Ce que vous trouverez caché dans mon oreille, de Mosab Abu Toha, traduit de l’anglais (Palestine) par Ève de Dampierre-Noiray, Julliard, 188 pages, 20 euros. |
Mosab (« le difficile », en arabe) sort acheter des œufs dans une rue de Gaza. Il a 16 ans. Fauché par une bombe, des éclats d’obus lui trouent le cou, le front, l’épaule. L’épisode est rapporté dans ce livre, écrit avant le 7 octobre et le début de la guerre d’Israël dans la bande de Gaza.
Composés sur place, à chaud, griffonnés dans des carnets, ces poèmes sont emplis de deuils (ses trois meilleurs amis en 2014, son frère en 2016…), de décombres, de frontières aux lignes « inventées, cousues dans le sol par les balles », de journées éprouvantes avant la guerre totale.
La peur des obus tirés au hasard
Né en 1992 à Gaza, dans le camp de réfugiés Al-Shati, Mosab se fait le porte-voix des souffrances de son peuple dans l’enclave sous blocus.

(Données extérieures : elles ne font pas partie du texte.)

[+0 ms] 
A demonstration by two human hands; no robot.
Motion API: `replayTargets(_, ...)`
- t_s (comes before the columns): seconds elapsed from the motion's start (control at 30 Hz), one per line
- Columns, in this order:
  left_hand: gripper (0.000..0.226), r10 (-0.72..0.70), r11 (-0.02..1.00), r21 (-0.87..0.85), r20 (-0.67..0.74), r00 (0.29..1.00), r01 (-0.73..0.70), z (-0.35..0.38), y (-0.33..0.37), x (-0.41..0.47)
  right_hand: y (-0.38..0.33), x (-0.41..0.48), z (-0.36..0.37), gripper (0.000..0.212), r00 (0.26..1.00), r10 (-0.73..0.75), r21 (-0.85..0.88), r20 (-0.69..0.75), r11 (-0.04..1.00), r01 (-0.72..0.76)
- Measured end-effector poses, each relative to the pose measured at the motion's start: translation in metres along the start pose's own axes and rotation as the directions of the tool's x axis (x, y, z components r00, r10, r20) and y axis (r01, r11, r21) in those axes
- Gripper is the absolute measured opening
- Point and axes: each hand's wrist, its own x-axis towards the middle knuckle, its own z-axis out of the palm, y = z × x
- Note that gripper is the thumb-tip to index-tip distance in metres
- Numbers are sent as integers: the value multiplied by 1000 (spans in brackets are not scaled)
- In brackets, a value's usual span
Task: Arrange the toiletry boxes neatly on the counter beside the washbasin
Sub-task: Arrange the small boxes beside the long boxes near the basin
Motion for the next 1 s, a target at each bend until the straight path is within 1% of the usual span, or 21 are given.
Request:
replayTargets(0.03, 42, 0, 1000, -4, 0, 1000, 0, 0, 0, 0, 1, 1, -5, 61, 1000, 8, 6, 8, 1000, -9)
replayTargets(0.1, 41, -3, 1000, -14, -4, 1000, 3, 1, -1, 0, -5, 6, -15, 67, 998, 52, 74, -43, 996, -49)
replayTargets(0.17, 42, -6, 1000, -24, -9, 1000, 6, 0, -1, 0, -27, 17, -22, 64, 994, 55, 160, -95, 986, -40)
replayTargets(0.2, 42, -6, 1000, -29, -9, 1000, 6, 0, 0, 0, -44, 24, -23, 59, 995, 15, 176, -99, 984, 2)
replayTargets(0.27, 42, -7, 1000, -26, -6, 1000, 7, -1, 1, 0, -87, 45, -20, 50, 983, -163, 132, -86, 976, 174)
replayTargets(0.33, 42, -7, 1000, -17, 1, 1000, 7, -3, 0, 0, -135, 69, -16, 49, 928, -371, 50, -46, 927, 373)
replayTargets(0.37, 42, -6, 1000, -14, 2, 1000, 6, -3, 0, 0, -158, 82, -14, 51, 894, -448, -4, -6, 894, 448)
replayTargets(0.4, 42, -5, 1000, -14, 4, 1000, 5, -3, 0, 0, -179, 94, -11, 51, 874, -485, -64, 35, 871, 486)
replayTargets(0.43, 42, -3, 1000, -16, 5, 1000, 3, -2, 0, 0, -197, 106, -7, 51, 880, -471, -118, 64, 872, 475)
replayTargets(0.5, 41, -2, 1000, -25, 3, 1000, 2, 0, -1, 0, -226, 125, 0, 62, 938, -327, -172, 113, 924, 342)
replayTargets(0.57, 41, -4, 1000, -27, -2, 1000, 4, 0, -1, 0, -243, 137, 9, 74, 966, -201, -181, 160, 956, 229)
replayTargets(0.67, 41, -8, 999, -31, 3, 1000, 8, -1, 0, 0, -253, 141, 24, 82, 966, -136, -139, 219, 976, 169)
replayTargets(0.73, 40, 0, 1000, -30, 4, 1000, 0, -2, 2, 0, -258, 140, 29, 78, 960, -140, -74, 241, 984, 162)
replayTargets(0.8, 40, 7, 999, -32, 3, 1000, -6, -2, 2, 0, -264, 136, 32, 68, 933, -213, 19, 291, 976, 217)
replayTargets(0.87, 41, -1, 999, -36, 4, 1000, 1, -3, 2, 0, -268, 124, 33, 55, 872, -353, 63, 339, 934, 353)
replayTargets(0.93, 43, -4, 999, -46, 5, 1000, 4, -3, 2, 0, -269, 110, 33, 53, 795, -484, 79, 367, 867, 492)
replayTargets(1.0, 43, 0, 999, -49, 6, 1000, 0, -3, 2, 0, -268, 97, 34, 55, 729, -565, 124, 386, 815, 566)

Poète, universitaire, bibliothécaire, il explore les identités éclatées dans une « ville qui n’est plus que dans les cratères ». On n’a jamais eu l’occasion d’éprouver à un tel point l’horreur vécue par les Gazaouis. Ils n’osent allumer les lumières par peur des obus tirés au hasard.
La maison du voisin est au sol « comme un vieux tapis », des pantoufles sont « échappées de pieds sans jambes ». Une fillette aux mains dans les poches « les remue comme si elle comptait des pierres. Elle vient de perdre sept doigts à la guerre ». Pourtant, « les maisons n’étaient pas du Hamas. Les enfants n’étaient pas du Hamas. Leurs vêtements et leurs jouets n’étaient pas du Hamas ».
Cet au jour le jour sous les bombes irrigue le livre. La nostalgie aussi : « Je n’ai jamais pratiqué mon enfance. » Et l’humour : un homme ouvre d’instinct son parapluie quand un F16 survole la ville. Où est mon pays, où est-il ? répète le poète. Il se trouve dans l’ombre des arbres déracinés sur le chemin de l’école, dans l’odeur du café « flottant dans l’air mais où est la cuisine » ?
L’aïeul, chassé de Jaffa en 1948, enterré à Gaza, hante les lignes. Sa tombe est introuvable. Le cimetière a été bombardé. Mosab, qui « tisse (ses) poèmes avec (ses) veines », arrose mentalement sa photo comme on arrose une fleur. La clef de sa maison, à Jaffa, rouille aujourd’hui dans la poche de Mosab, son petit-fils, exilé à New York avec sa femme et ses trois enfants.